When it comes to his gold-market commentary, Mr. William’s most frequent mistake is to focus on the amount of gold ‘flowing’ into China as if this were one of the most important drivers, if not the most important driver, of the gold price. To be fair, in this regard he has a lot of company and much of what he writes on the topic is copied from the wrongheaded analyses put forward by reputed experts on gold.

I’ve dealt with the China gold fallacy in several previous posts*. It is related to the more general fallacy that useful information about gold demand and the gold price can be obtained by monitoring the amount of gold being transferred from one part of the market to another or from one geographical region to another.
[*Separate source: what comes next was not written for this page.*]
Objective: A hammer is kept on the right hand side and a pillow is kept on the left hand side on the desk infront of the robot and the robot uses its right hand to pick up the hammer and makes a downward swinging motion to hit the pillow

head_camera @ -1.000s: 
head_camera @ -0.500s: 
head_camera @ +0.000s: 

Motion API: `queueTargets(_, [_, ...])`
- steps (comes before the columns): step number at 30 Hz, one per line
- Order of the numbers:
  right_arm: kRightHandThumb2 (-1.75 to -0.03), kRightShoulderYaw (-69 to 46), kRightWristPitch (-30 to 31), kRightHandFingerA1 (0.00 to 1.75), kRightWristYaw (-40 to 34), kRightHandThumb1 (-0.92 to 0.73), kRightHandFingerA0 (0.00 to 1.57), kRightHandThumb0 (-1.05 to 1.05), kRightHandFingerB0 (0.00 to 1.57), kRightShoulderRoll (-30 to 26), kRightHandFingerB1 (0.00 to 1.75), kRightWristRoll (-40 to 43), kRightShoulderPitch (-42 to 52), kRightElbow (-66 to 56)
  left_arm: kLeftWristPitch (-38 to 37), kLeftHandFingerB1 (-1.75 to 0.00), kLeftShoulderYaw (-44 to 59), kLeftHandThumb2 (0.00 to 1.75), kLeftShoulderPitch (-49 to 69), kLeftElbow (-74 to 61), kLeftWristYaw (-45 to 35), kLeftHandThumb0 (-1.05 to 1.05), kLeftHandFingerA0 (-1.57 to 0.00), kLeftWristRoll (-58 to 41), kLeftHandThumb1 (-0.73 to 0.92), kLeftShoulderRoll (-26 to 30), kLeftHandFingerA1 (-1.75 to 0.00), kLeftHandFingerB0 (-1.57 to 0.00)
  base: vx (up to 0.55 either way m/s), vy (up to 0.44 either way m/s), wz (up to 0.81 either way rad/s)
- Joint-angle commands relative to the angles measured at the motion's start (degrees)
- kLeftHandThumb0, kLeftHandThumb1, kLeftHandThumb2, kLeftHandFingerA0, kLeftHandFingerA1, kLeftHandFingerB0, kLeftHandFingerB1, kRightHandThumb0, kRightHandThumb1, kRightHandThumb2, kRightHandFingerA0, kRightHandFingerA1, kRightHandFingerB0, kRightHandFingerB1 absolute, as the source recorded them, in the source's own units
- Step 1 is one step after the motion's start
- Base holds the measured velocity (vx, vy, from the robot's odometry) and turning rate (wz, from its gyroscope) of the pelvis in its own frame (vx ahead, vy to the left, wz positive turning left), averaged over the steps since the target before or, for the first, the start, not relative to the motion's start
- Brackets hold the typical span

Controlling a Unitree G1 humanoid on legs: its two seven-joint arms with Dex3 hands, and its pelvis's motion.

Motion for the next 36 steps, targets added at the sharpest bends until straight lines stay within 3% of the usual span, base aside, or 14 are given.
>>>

Since every gold transaction involves an increase in gold demand on the part of the buyer and an exactly offsetting decrease in gold demand on the part of the seller, it should be obvious that overall demand cannot possibly change as a result of any purchase/sale. And it should be obvious that regardless of whether gold’s price is in a bullish or a bearish trend, some parts of the market and some geographical regions will be net buyers and others will be net sellers. And it should also be obvious that an increase in volume — which requires an increase in both buying and selling — can accompany a price decline or a price advance, meaning that there is nothing strange about a fall in price going hand-in-hand with increased buying or a rise in price going hand-in-hand with increased selling.

Unfortunately, none of these facts are apparent to the gold analysts who attempt to obtain clues about gold’s price performance and prospects by tracking the amount of gold being transferred from sellers to buyers.